| PROBLEM TO SOLVE |
Pictures are not part of the answer. Return the lines from the one containing "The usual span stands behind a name" through the end of the data, both included, exactly as they appear.

○ ○ ○

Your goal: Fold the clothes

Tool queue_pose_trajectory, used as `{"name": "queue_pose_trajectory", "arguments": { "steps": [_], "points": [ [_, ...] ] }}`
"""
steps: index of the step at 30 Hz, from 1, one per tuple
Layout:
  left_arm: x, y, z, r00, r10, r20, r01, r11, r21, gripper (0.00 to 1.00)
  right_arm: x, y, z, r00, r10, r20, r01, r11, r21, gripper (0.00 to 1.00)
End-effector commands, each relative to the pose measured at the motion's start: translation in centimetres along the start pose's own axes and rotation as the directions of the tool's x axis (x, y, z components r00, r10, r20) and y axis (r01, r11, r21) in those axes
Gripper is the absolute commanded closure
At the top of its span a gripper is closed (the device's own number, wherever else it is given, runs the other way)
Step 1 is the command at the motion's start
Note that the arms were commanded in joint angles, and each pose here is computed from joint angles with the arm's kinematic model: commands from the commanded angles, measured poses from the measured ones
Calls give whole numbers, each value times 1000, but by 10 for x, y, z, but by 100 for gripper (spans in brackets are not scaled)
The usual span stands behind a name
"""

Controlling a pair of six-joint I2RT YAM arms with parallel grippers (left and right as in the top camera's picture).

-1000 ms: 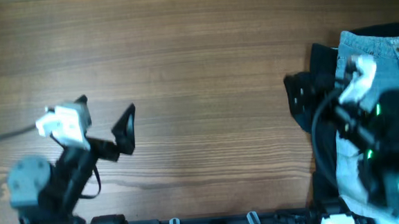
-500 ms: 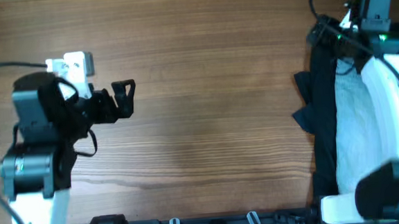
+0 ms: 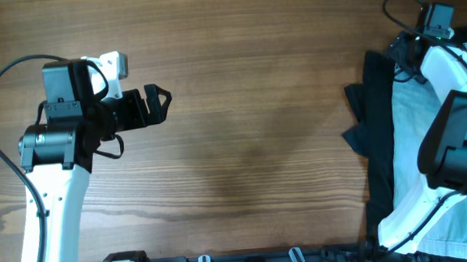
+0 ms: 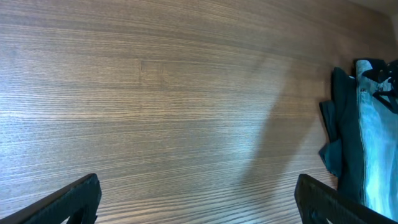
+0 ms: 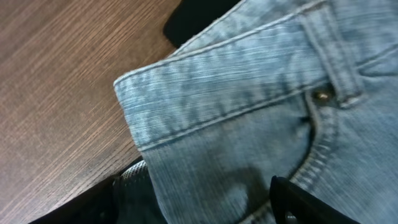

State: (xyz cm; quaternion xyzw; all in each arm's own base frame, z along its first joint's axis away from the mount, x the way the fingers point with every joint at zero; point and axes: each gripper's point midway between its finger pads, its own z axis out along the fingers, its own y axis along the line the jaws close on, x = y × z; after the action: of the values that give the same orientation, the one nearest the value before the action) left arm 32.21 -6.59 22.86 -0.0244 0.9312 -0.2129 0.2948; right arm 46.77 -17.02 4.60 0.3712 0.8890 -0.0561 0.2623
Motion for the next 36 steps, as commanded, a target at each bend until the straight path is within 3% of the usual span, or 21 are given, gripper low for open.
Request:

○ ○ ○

| PROBLEM SOLUTION |
The usual span stands behind a name
"""

Controlling a pair of six-joint I2RT YAM arms with parallel grippers (left and right as in the top camera's picture).

-1000 ms: 
-500 ms: 
+0 ms: 
+0 ms: 
+0 ms: 

State: (xyz cm; quaternion xyzw; all in each arm's own base frame, z along its first joint's axis away from the mount, x the way the fingers point with every joint at zero; point and axes: each gripper's point midway between its finger pads, its own z axis out along the fingers, its own y axis along the line the jaws close on, x = y × z; after the action: of the values that give the same orientation, the one nearest the value before the action) left arm 32.21 -6.59 22.86 -0.0244 0.9312 -0.2129 0.2948; right arm 46.77 -17.02 4.60 0.3712 0.8890 -0.0561 0.2623
Motion for the next 36 steps, as commanded, a target at each bend until the straight path is within 3% of the usual span, or 21 are given, gripper low for open.
Request:

This exercise has now been fully answered.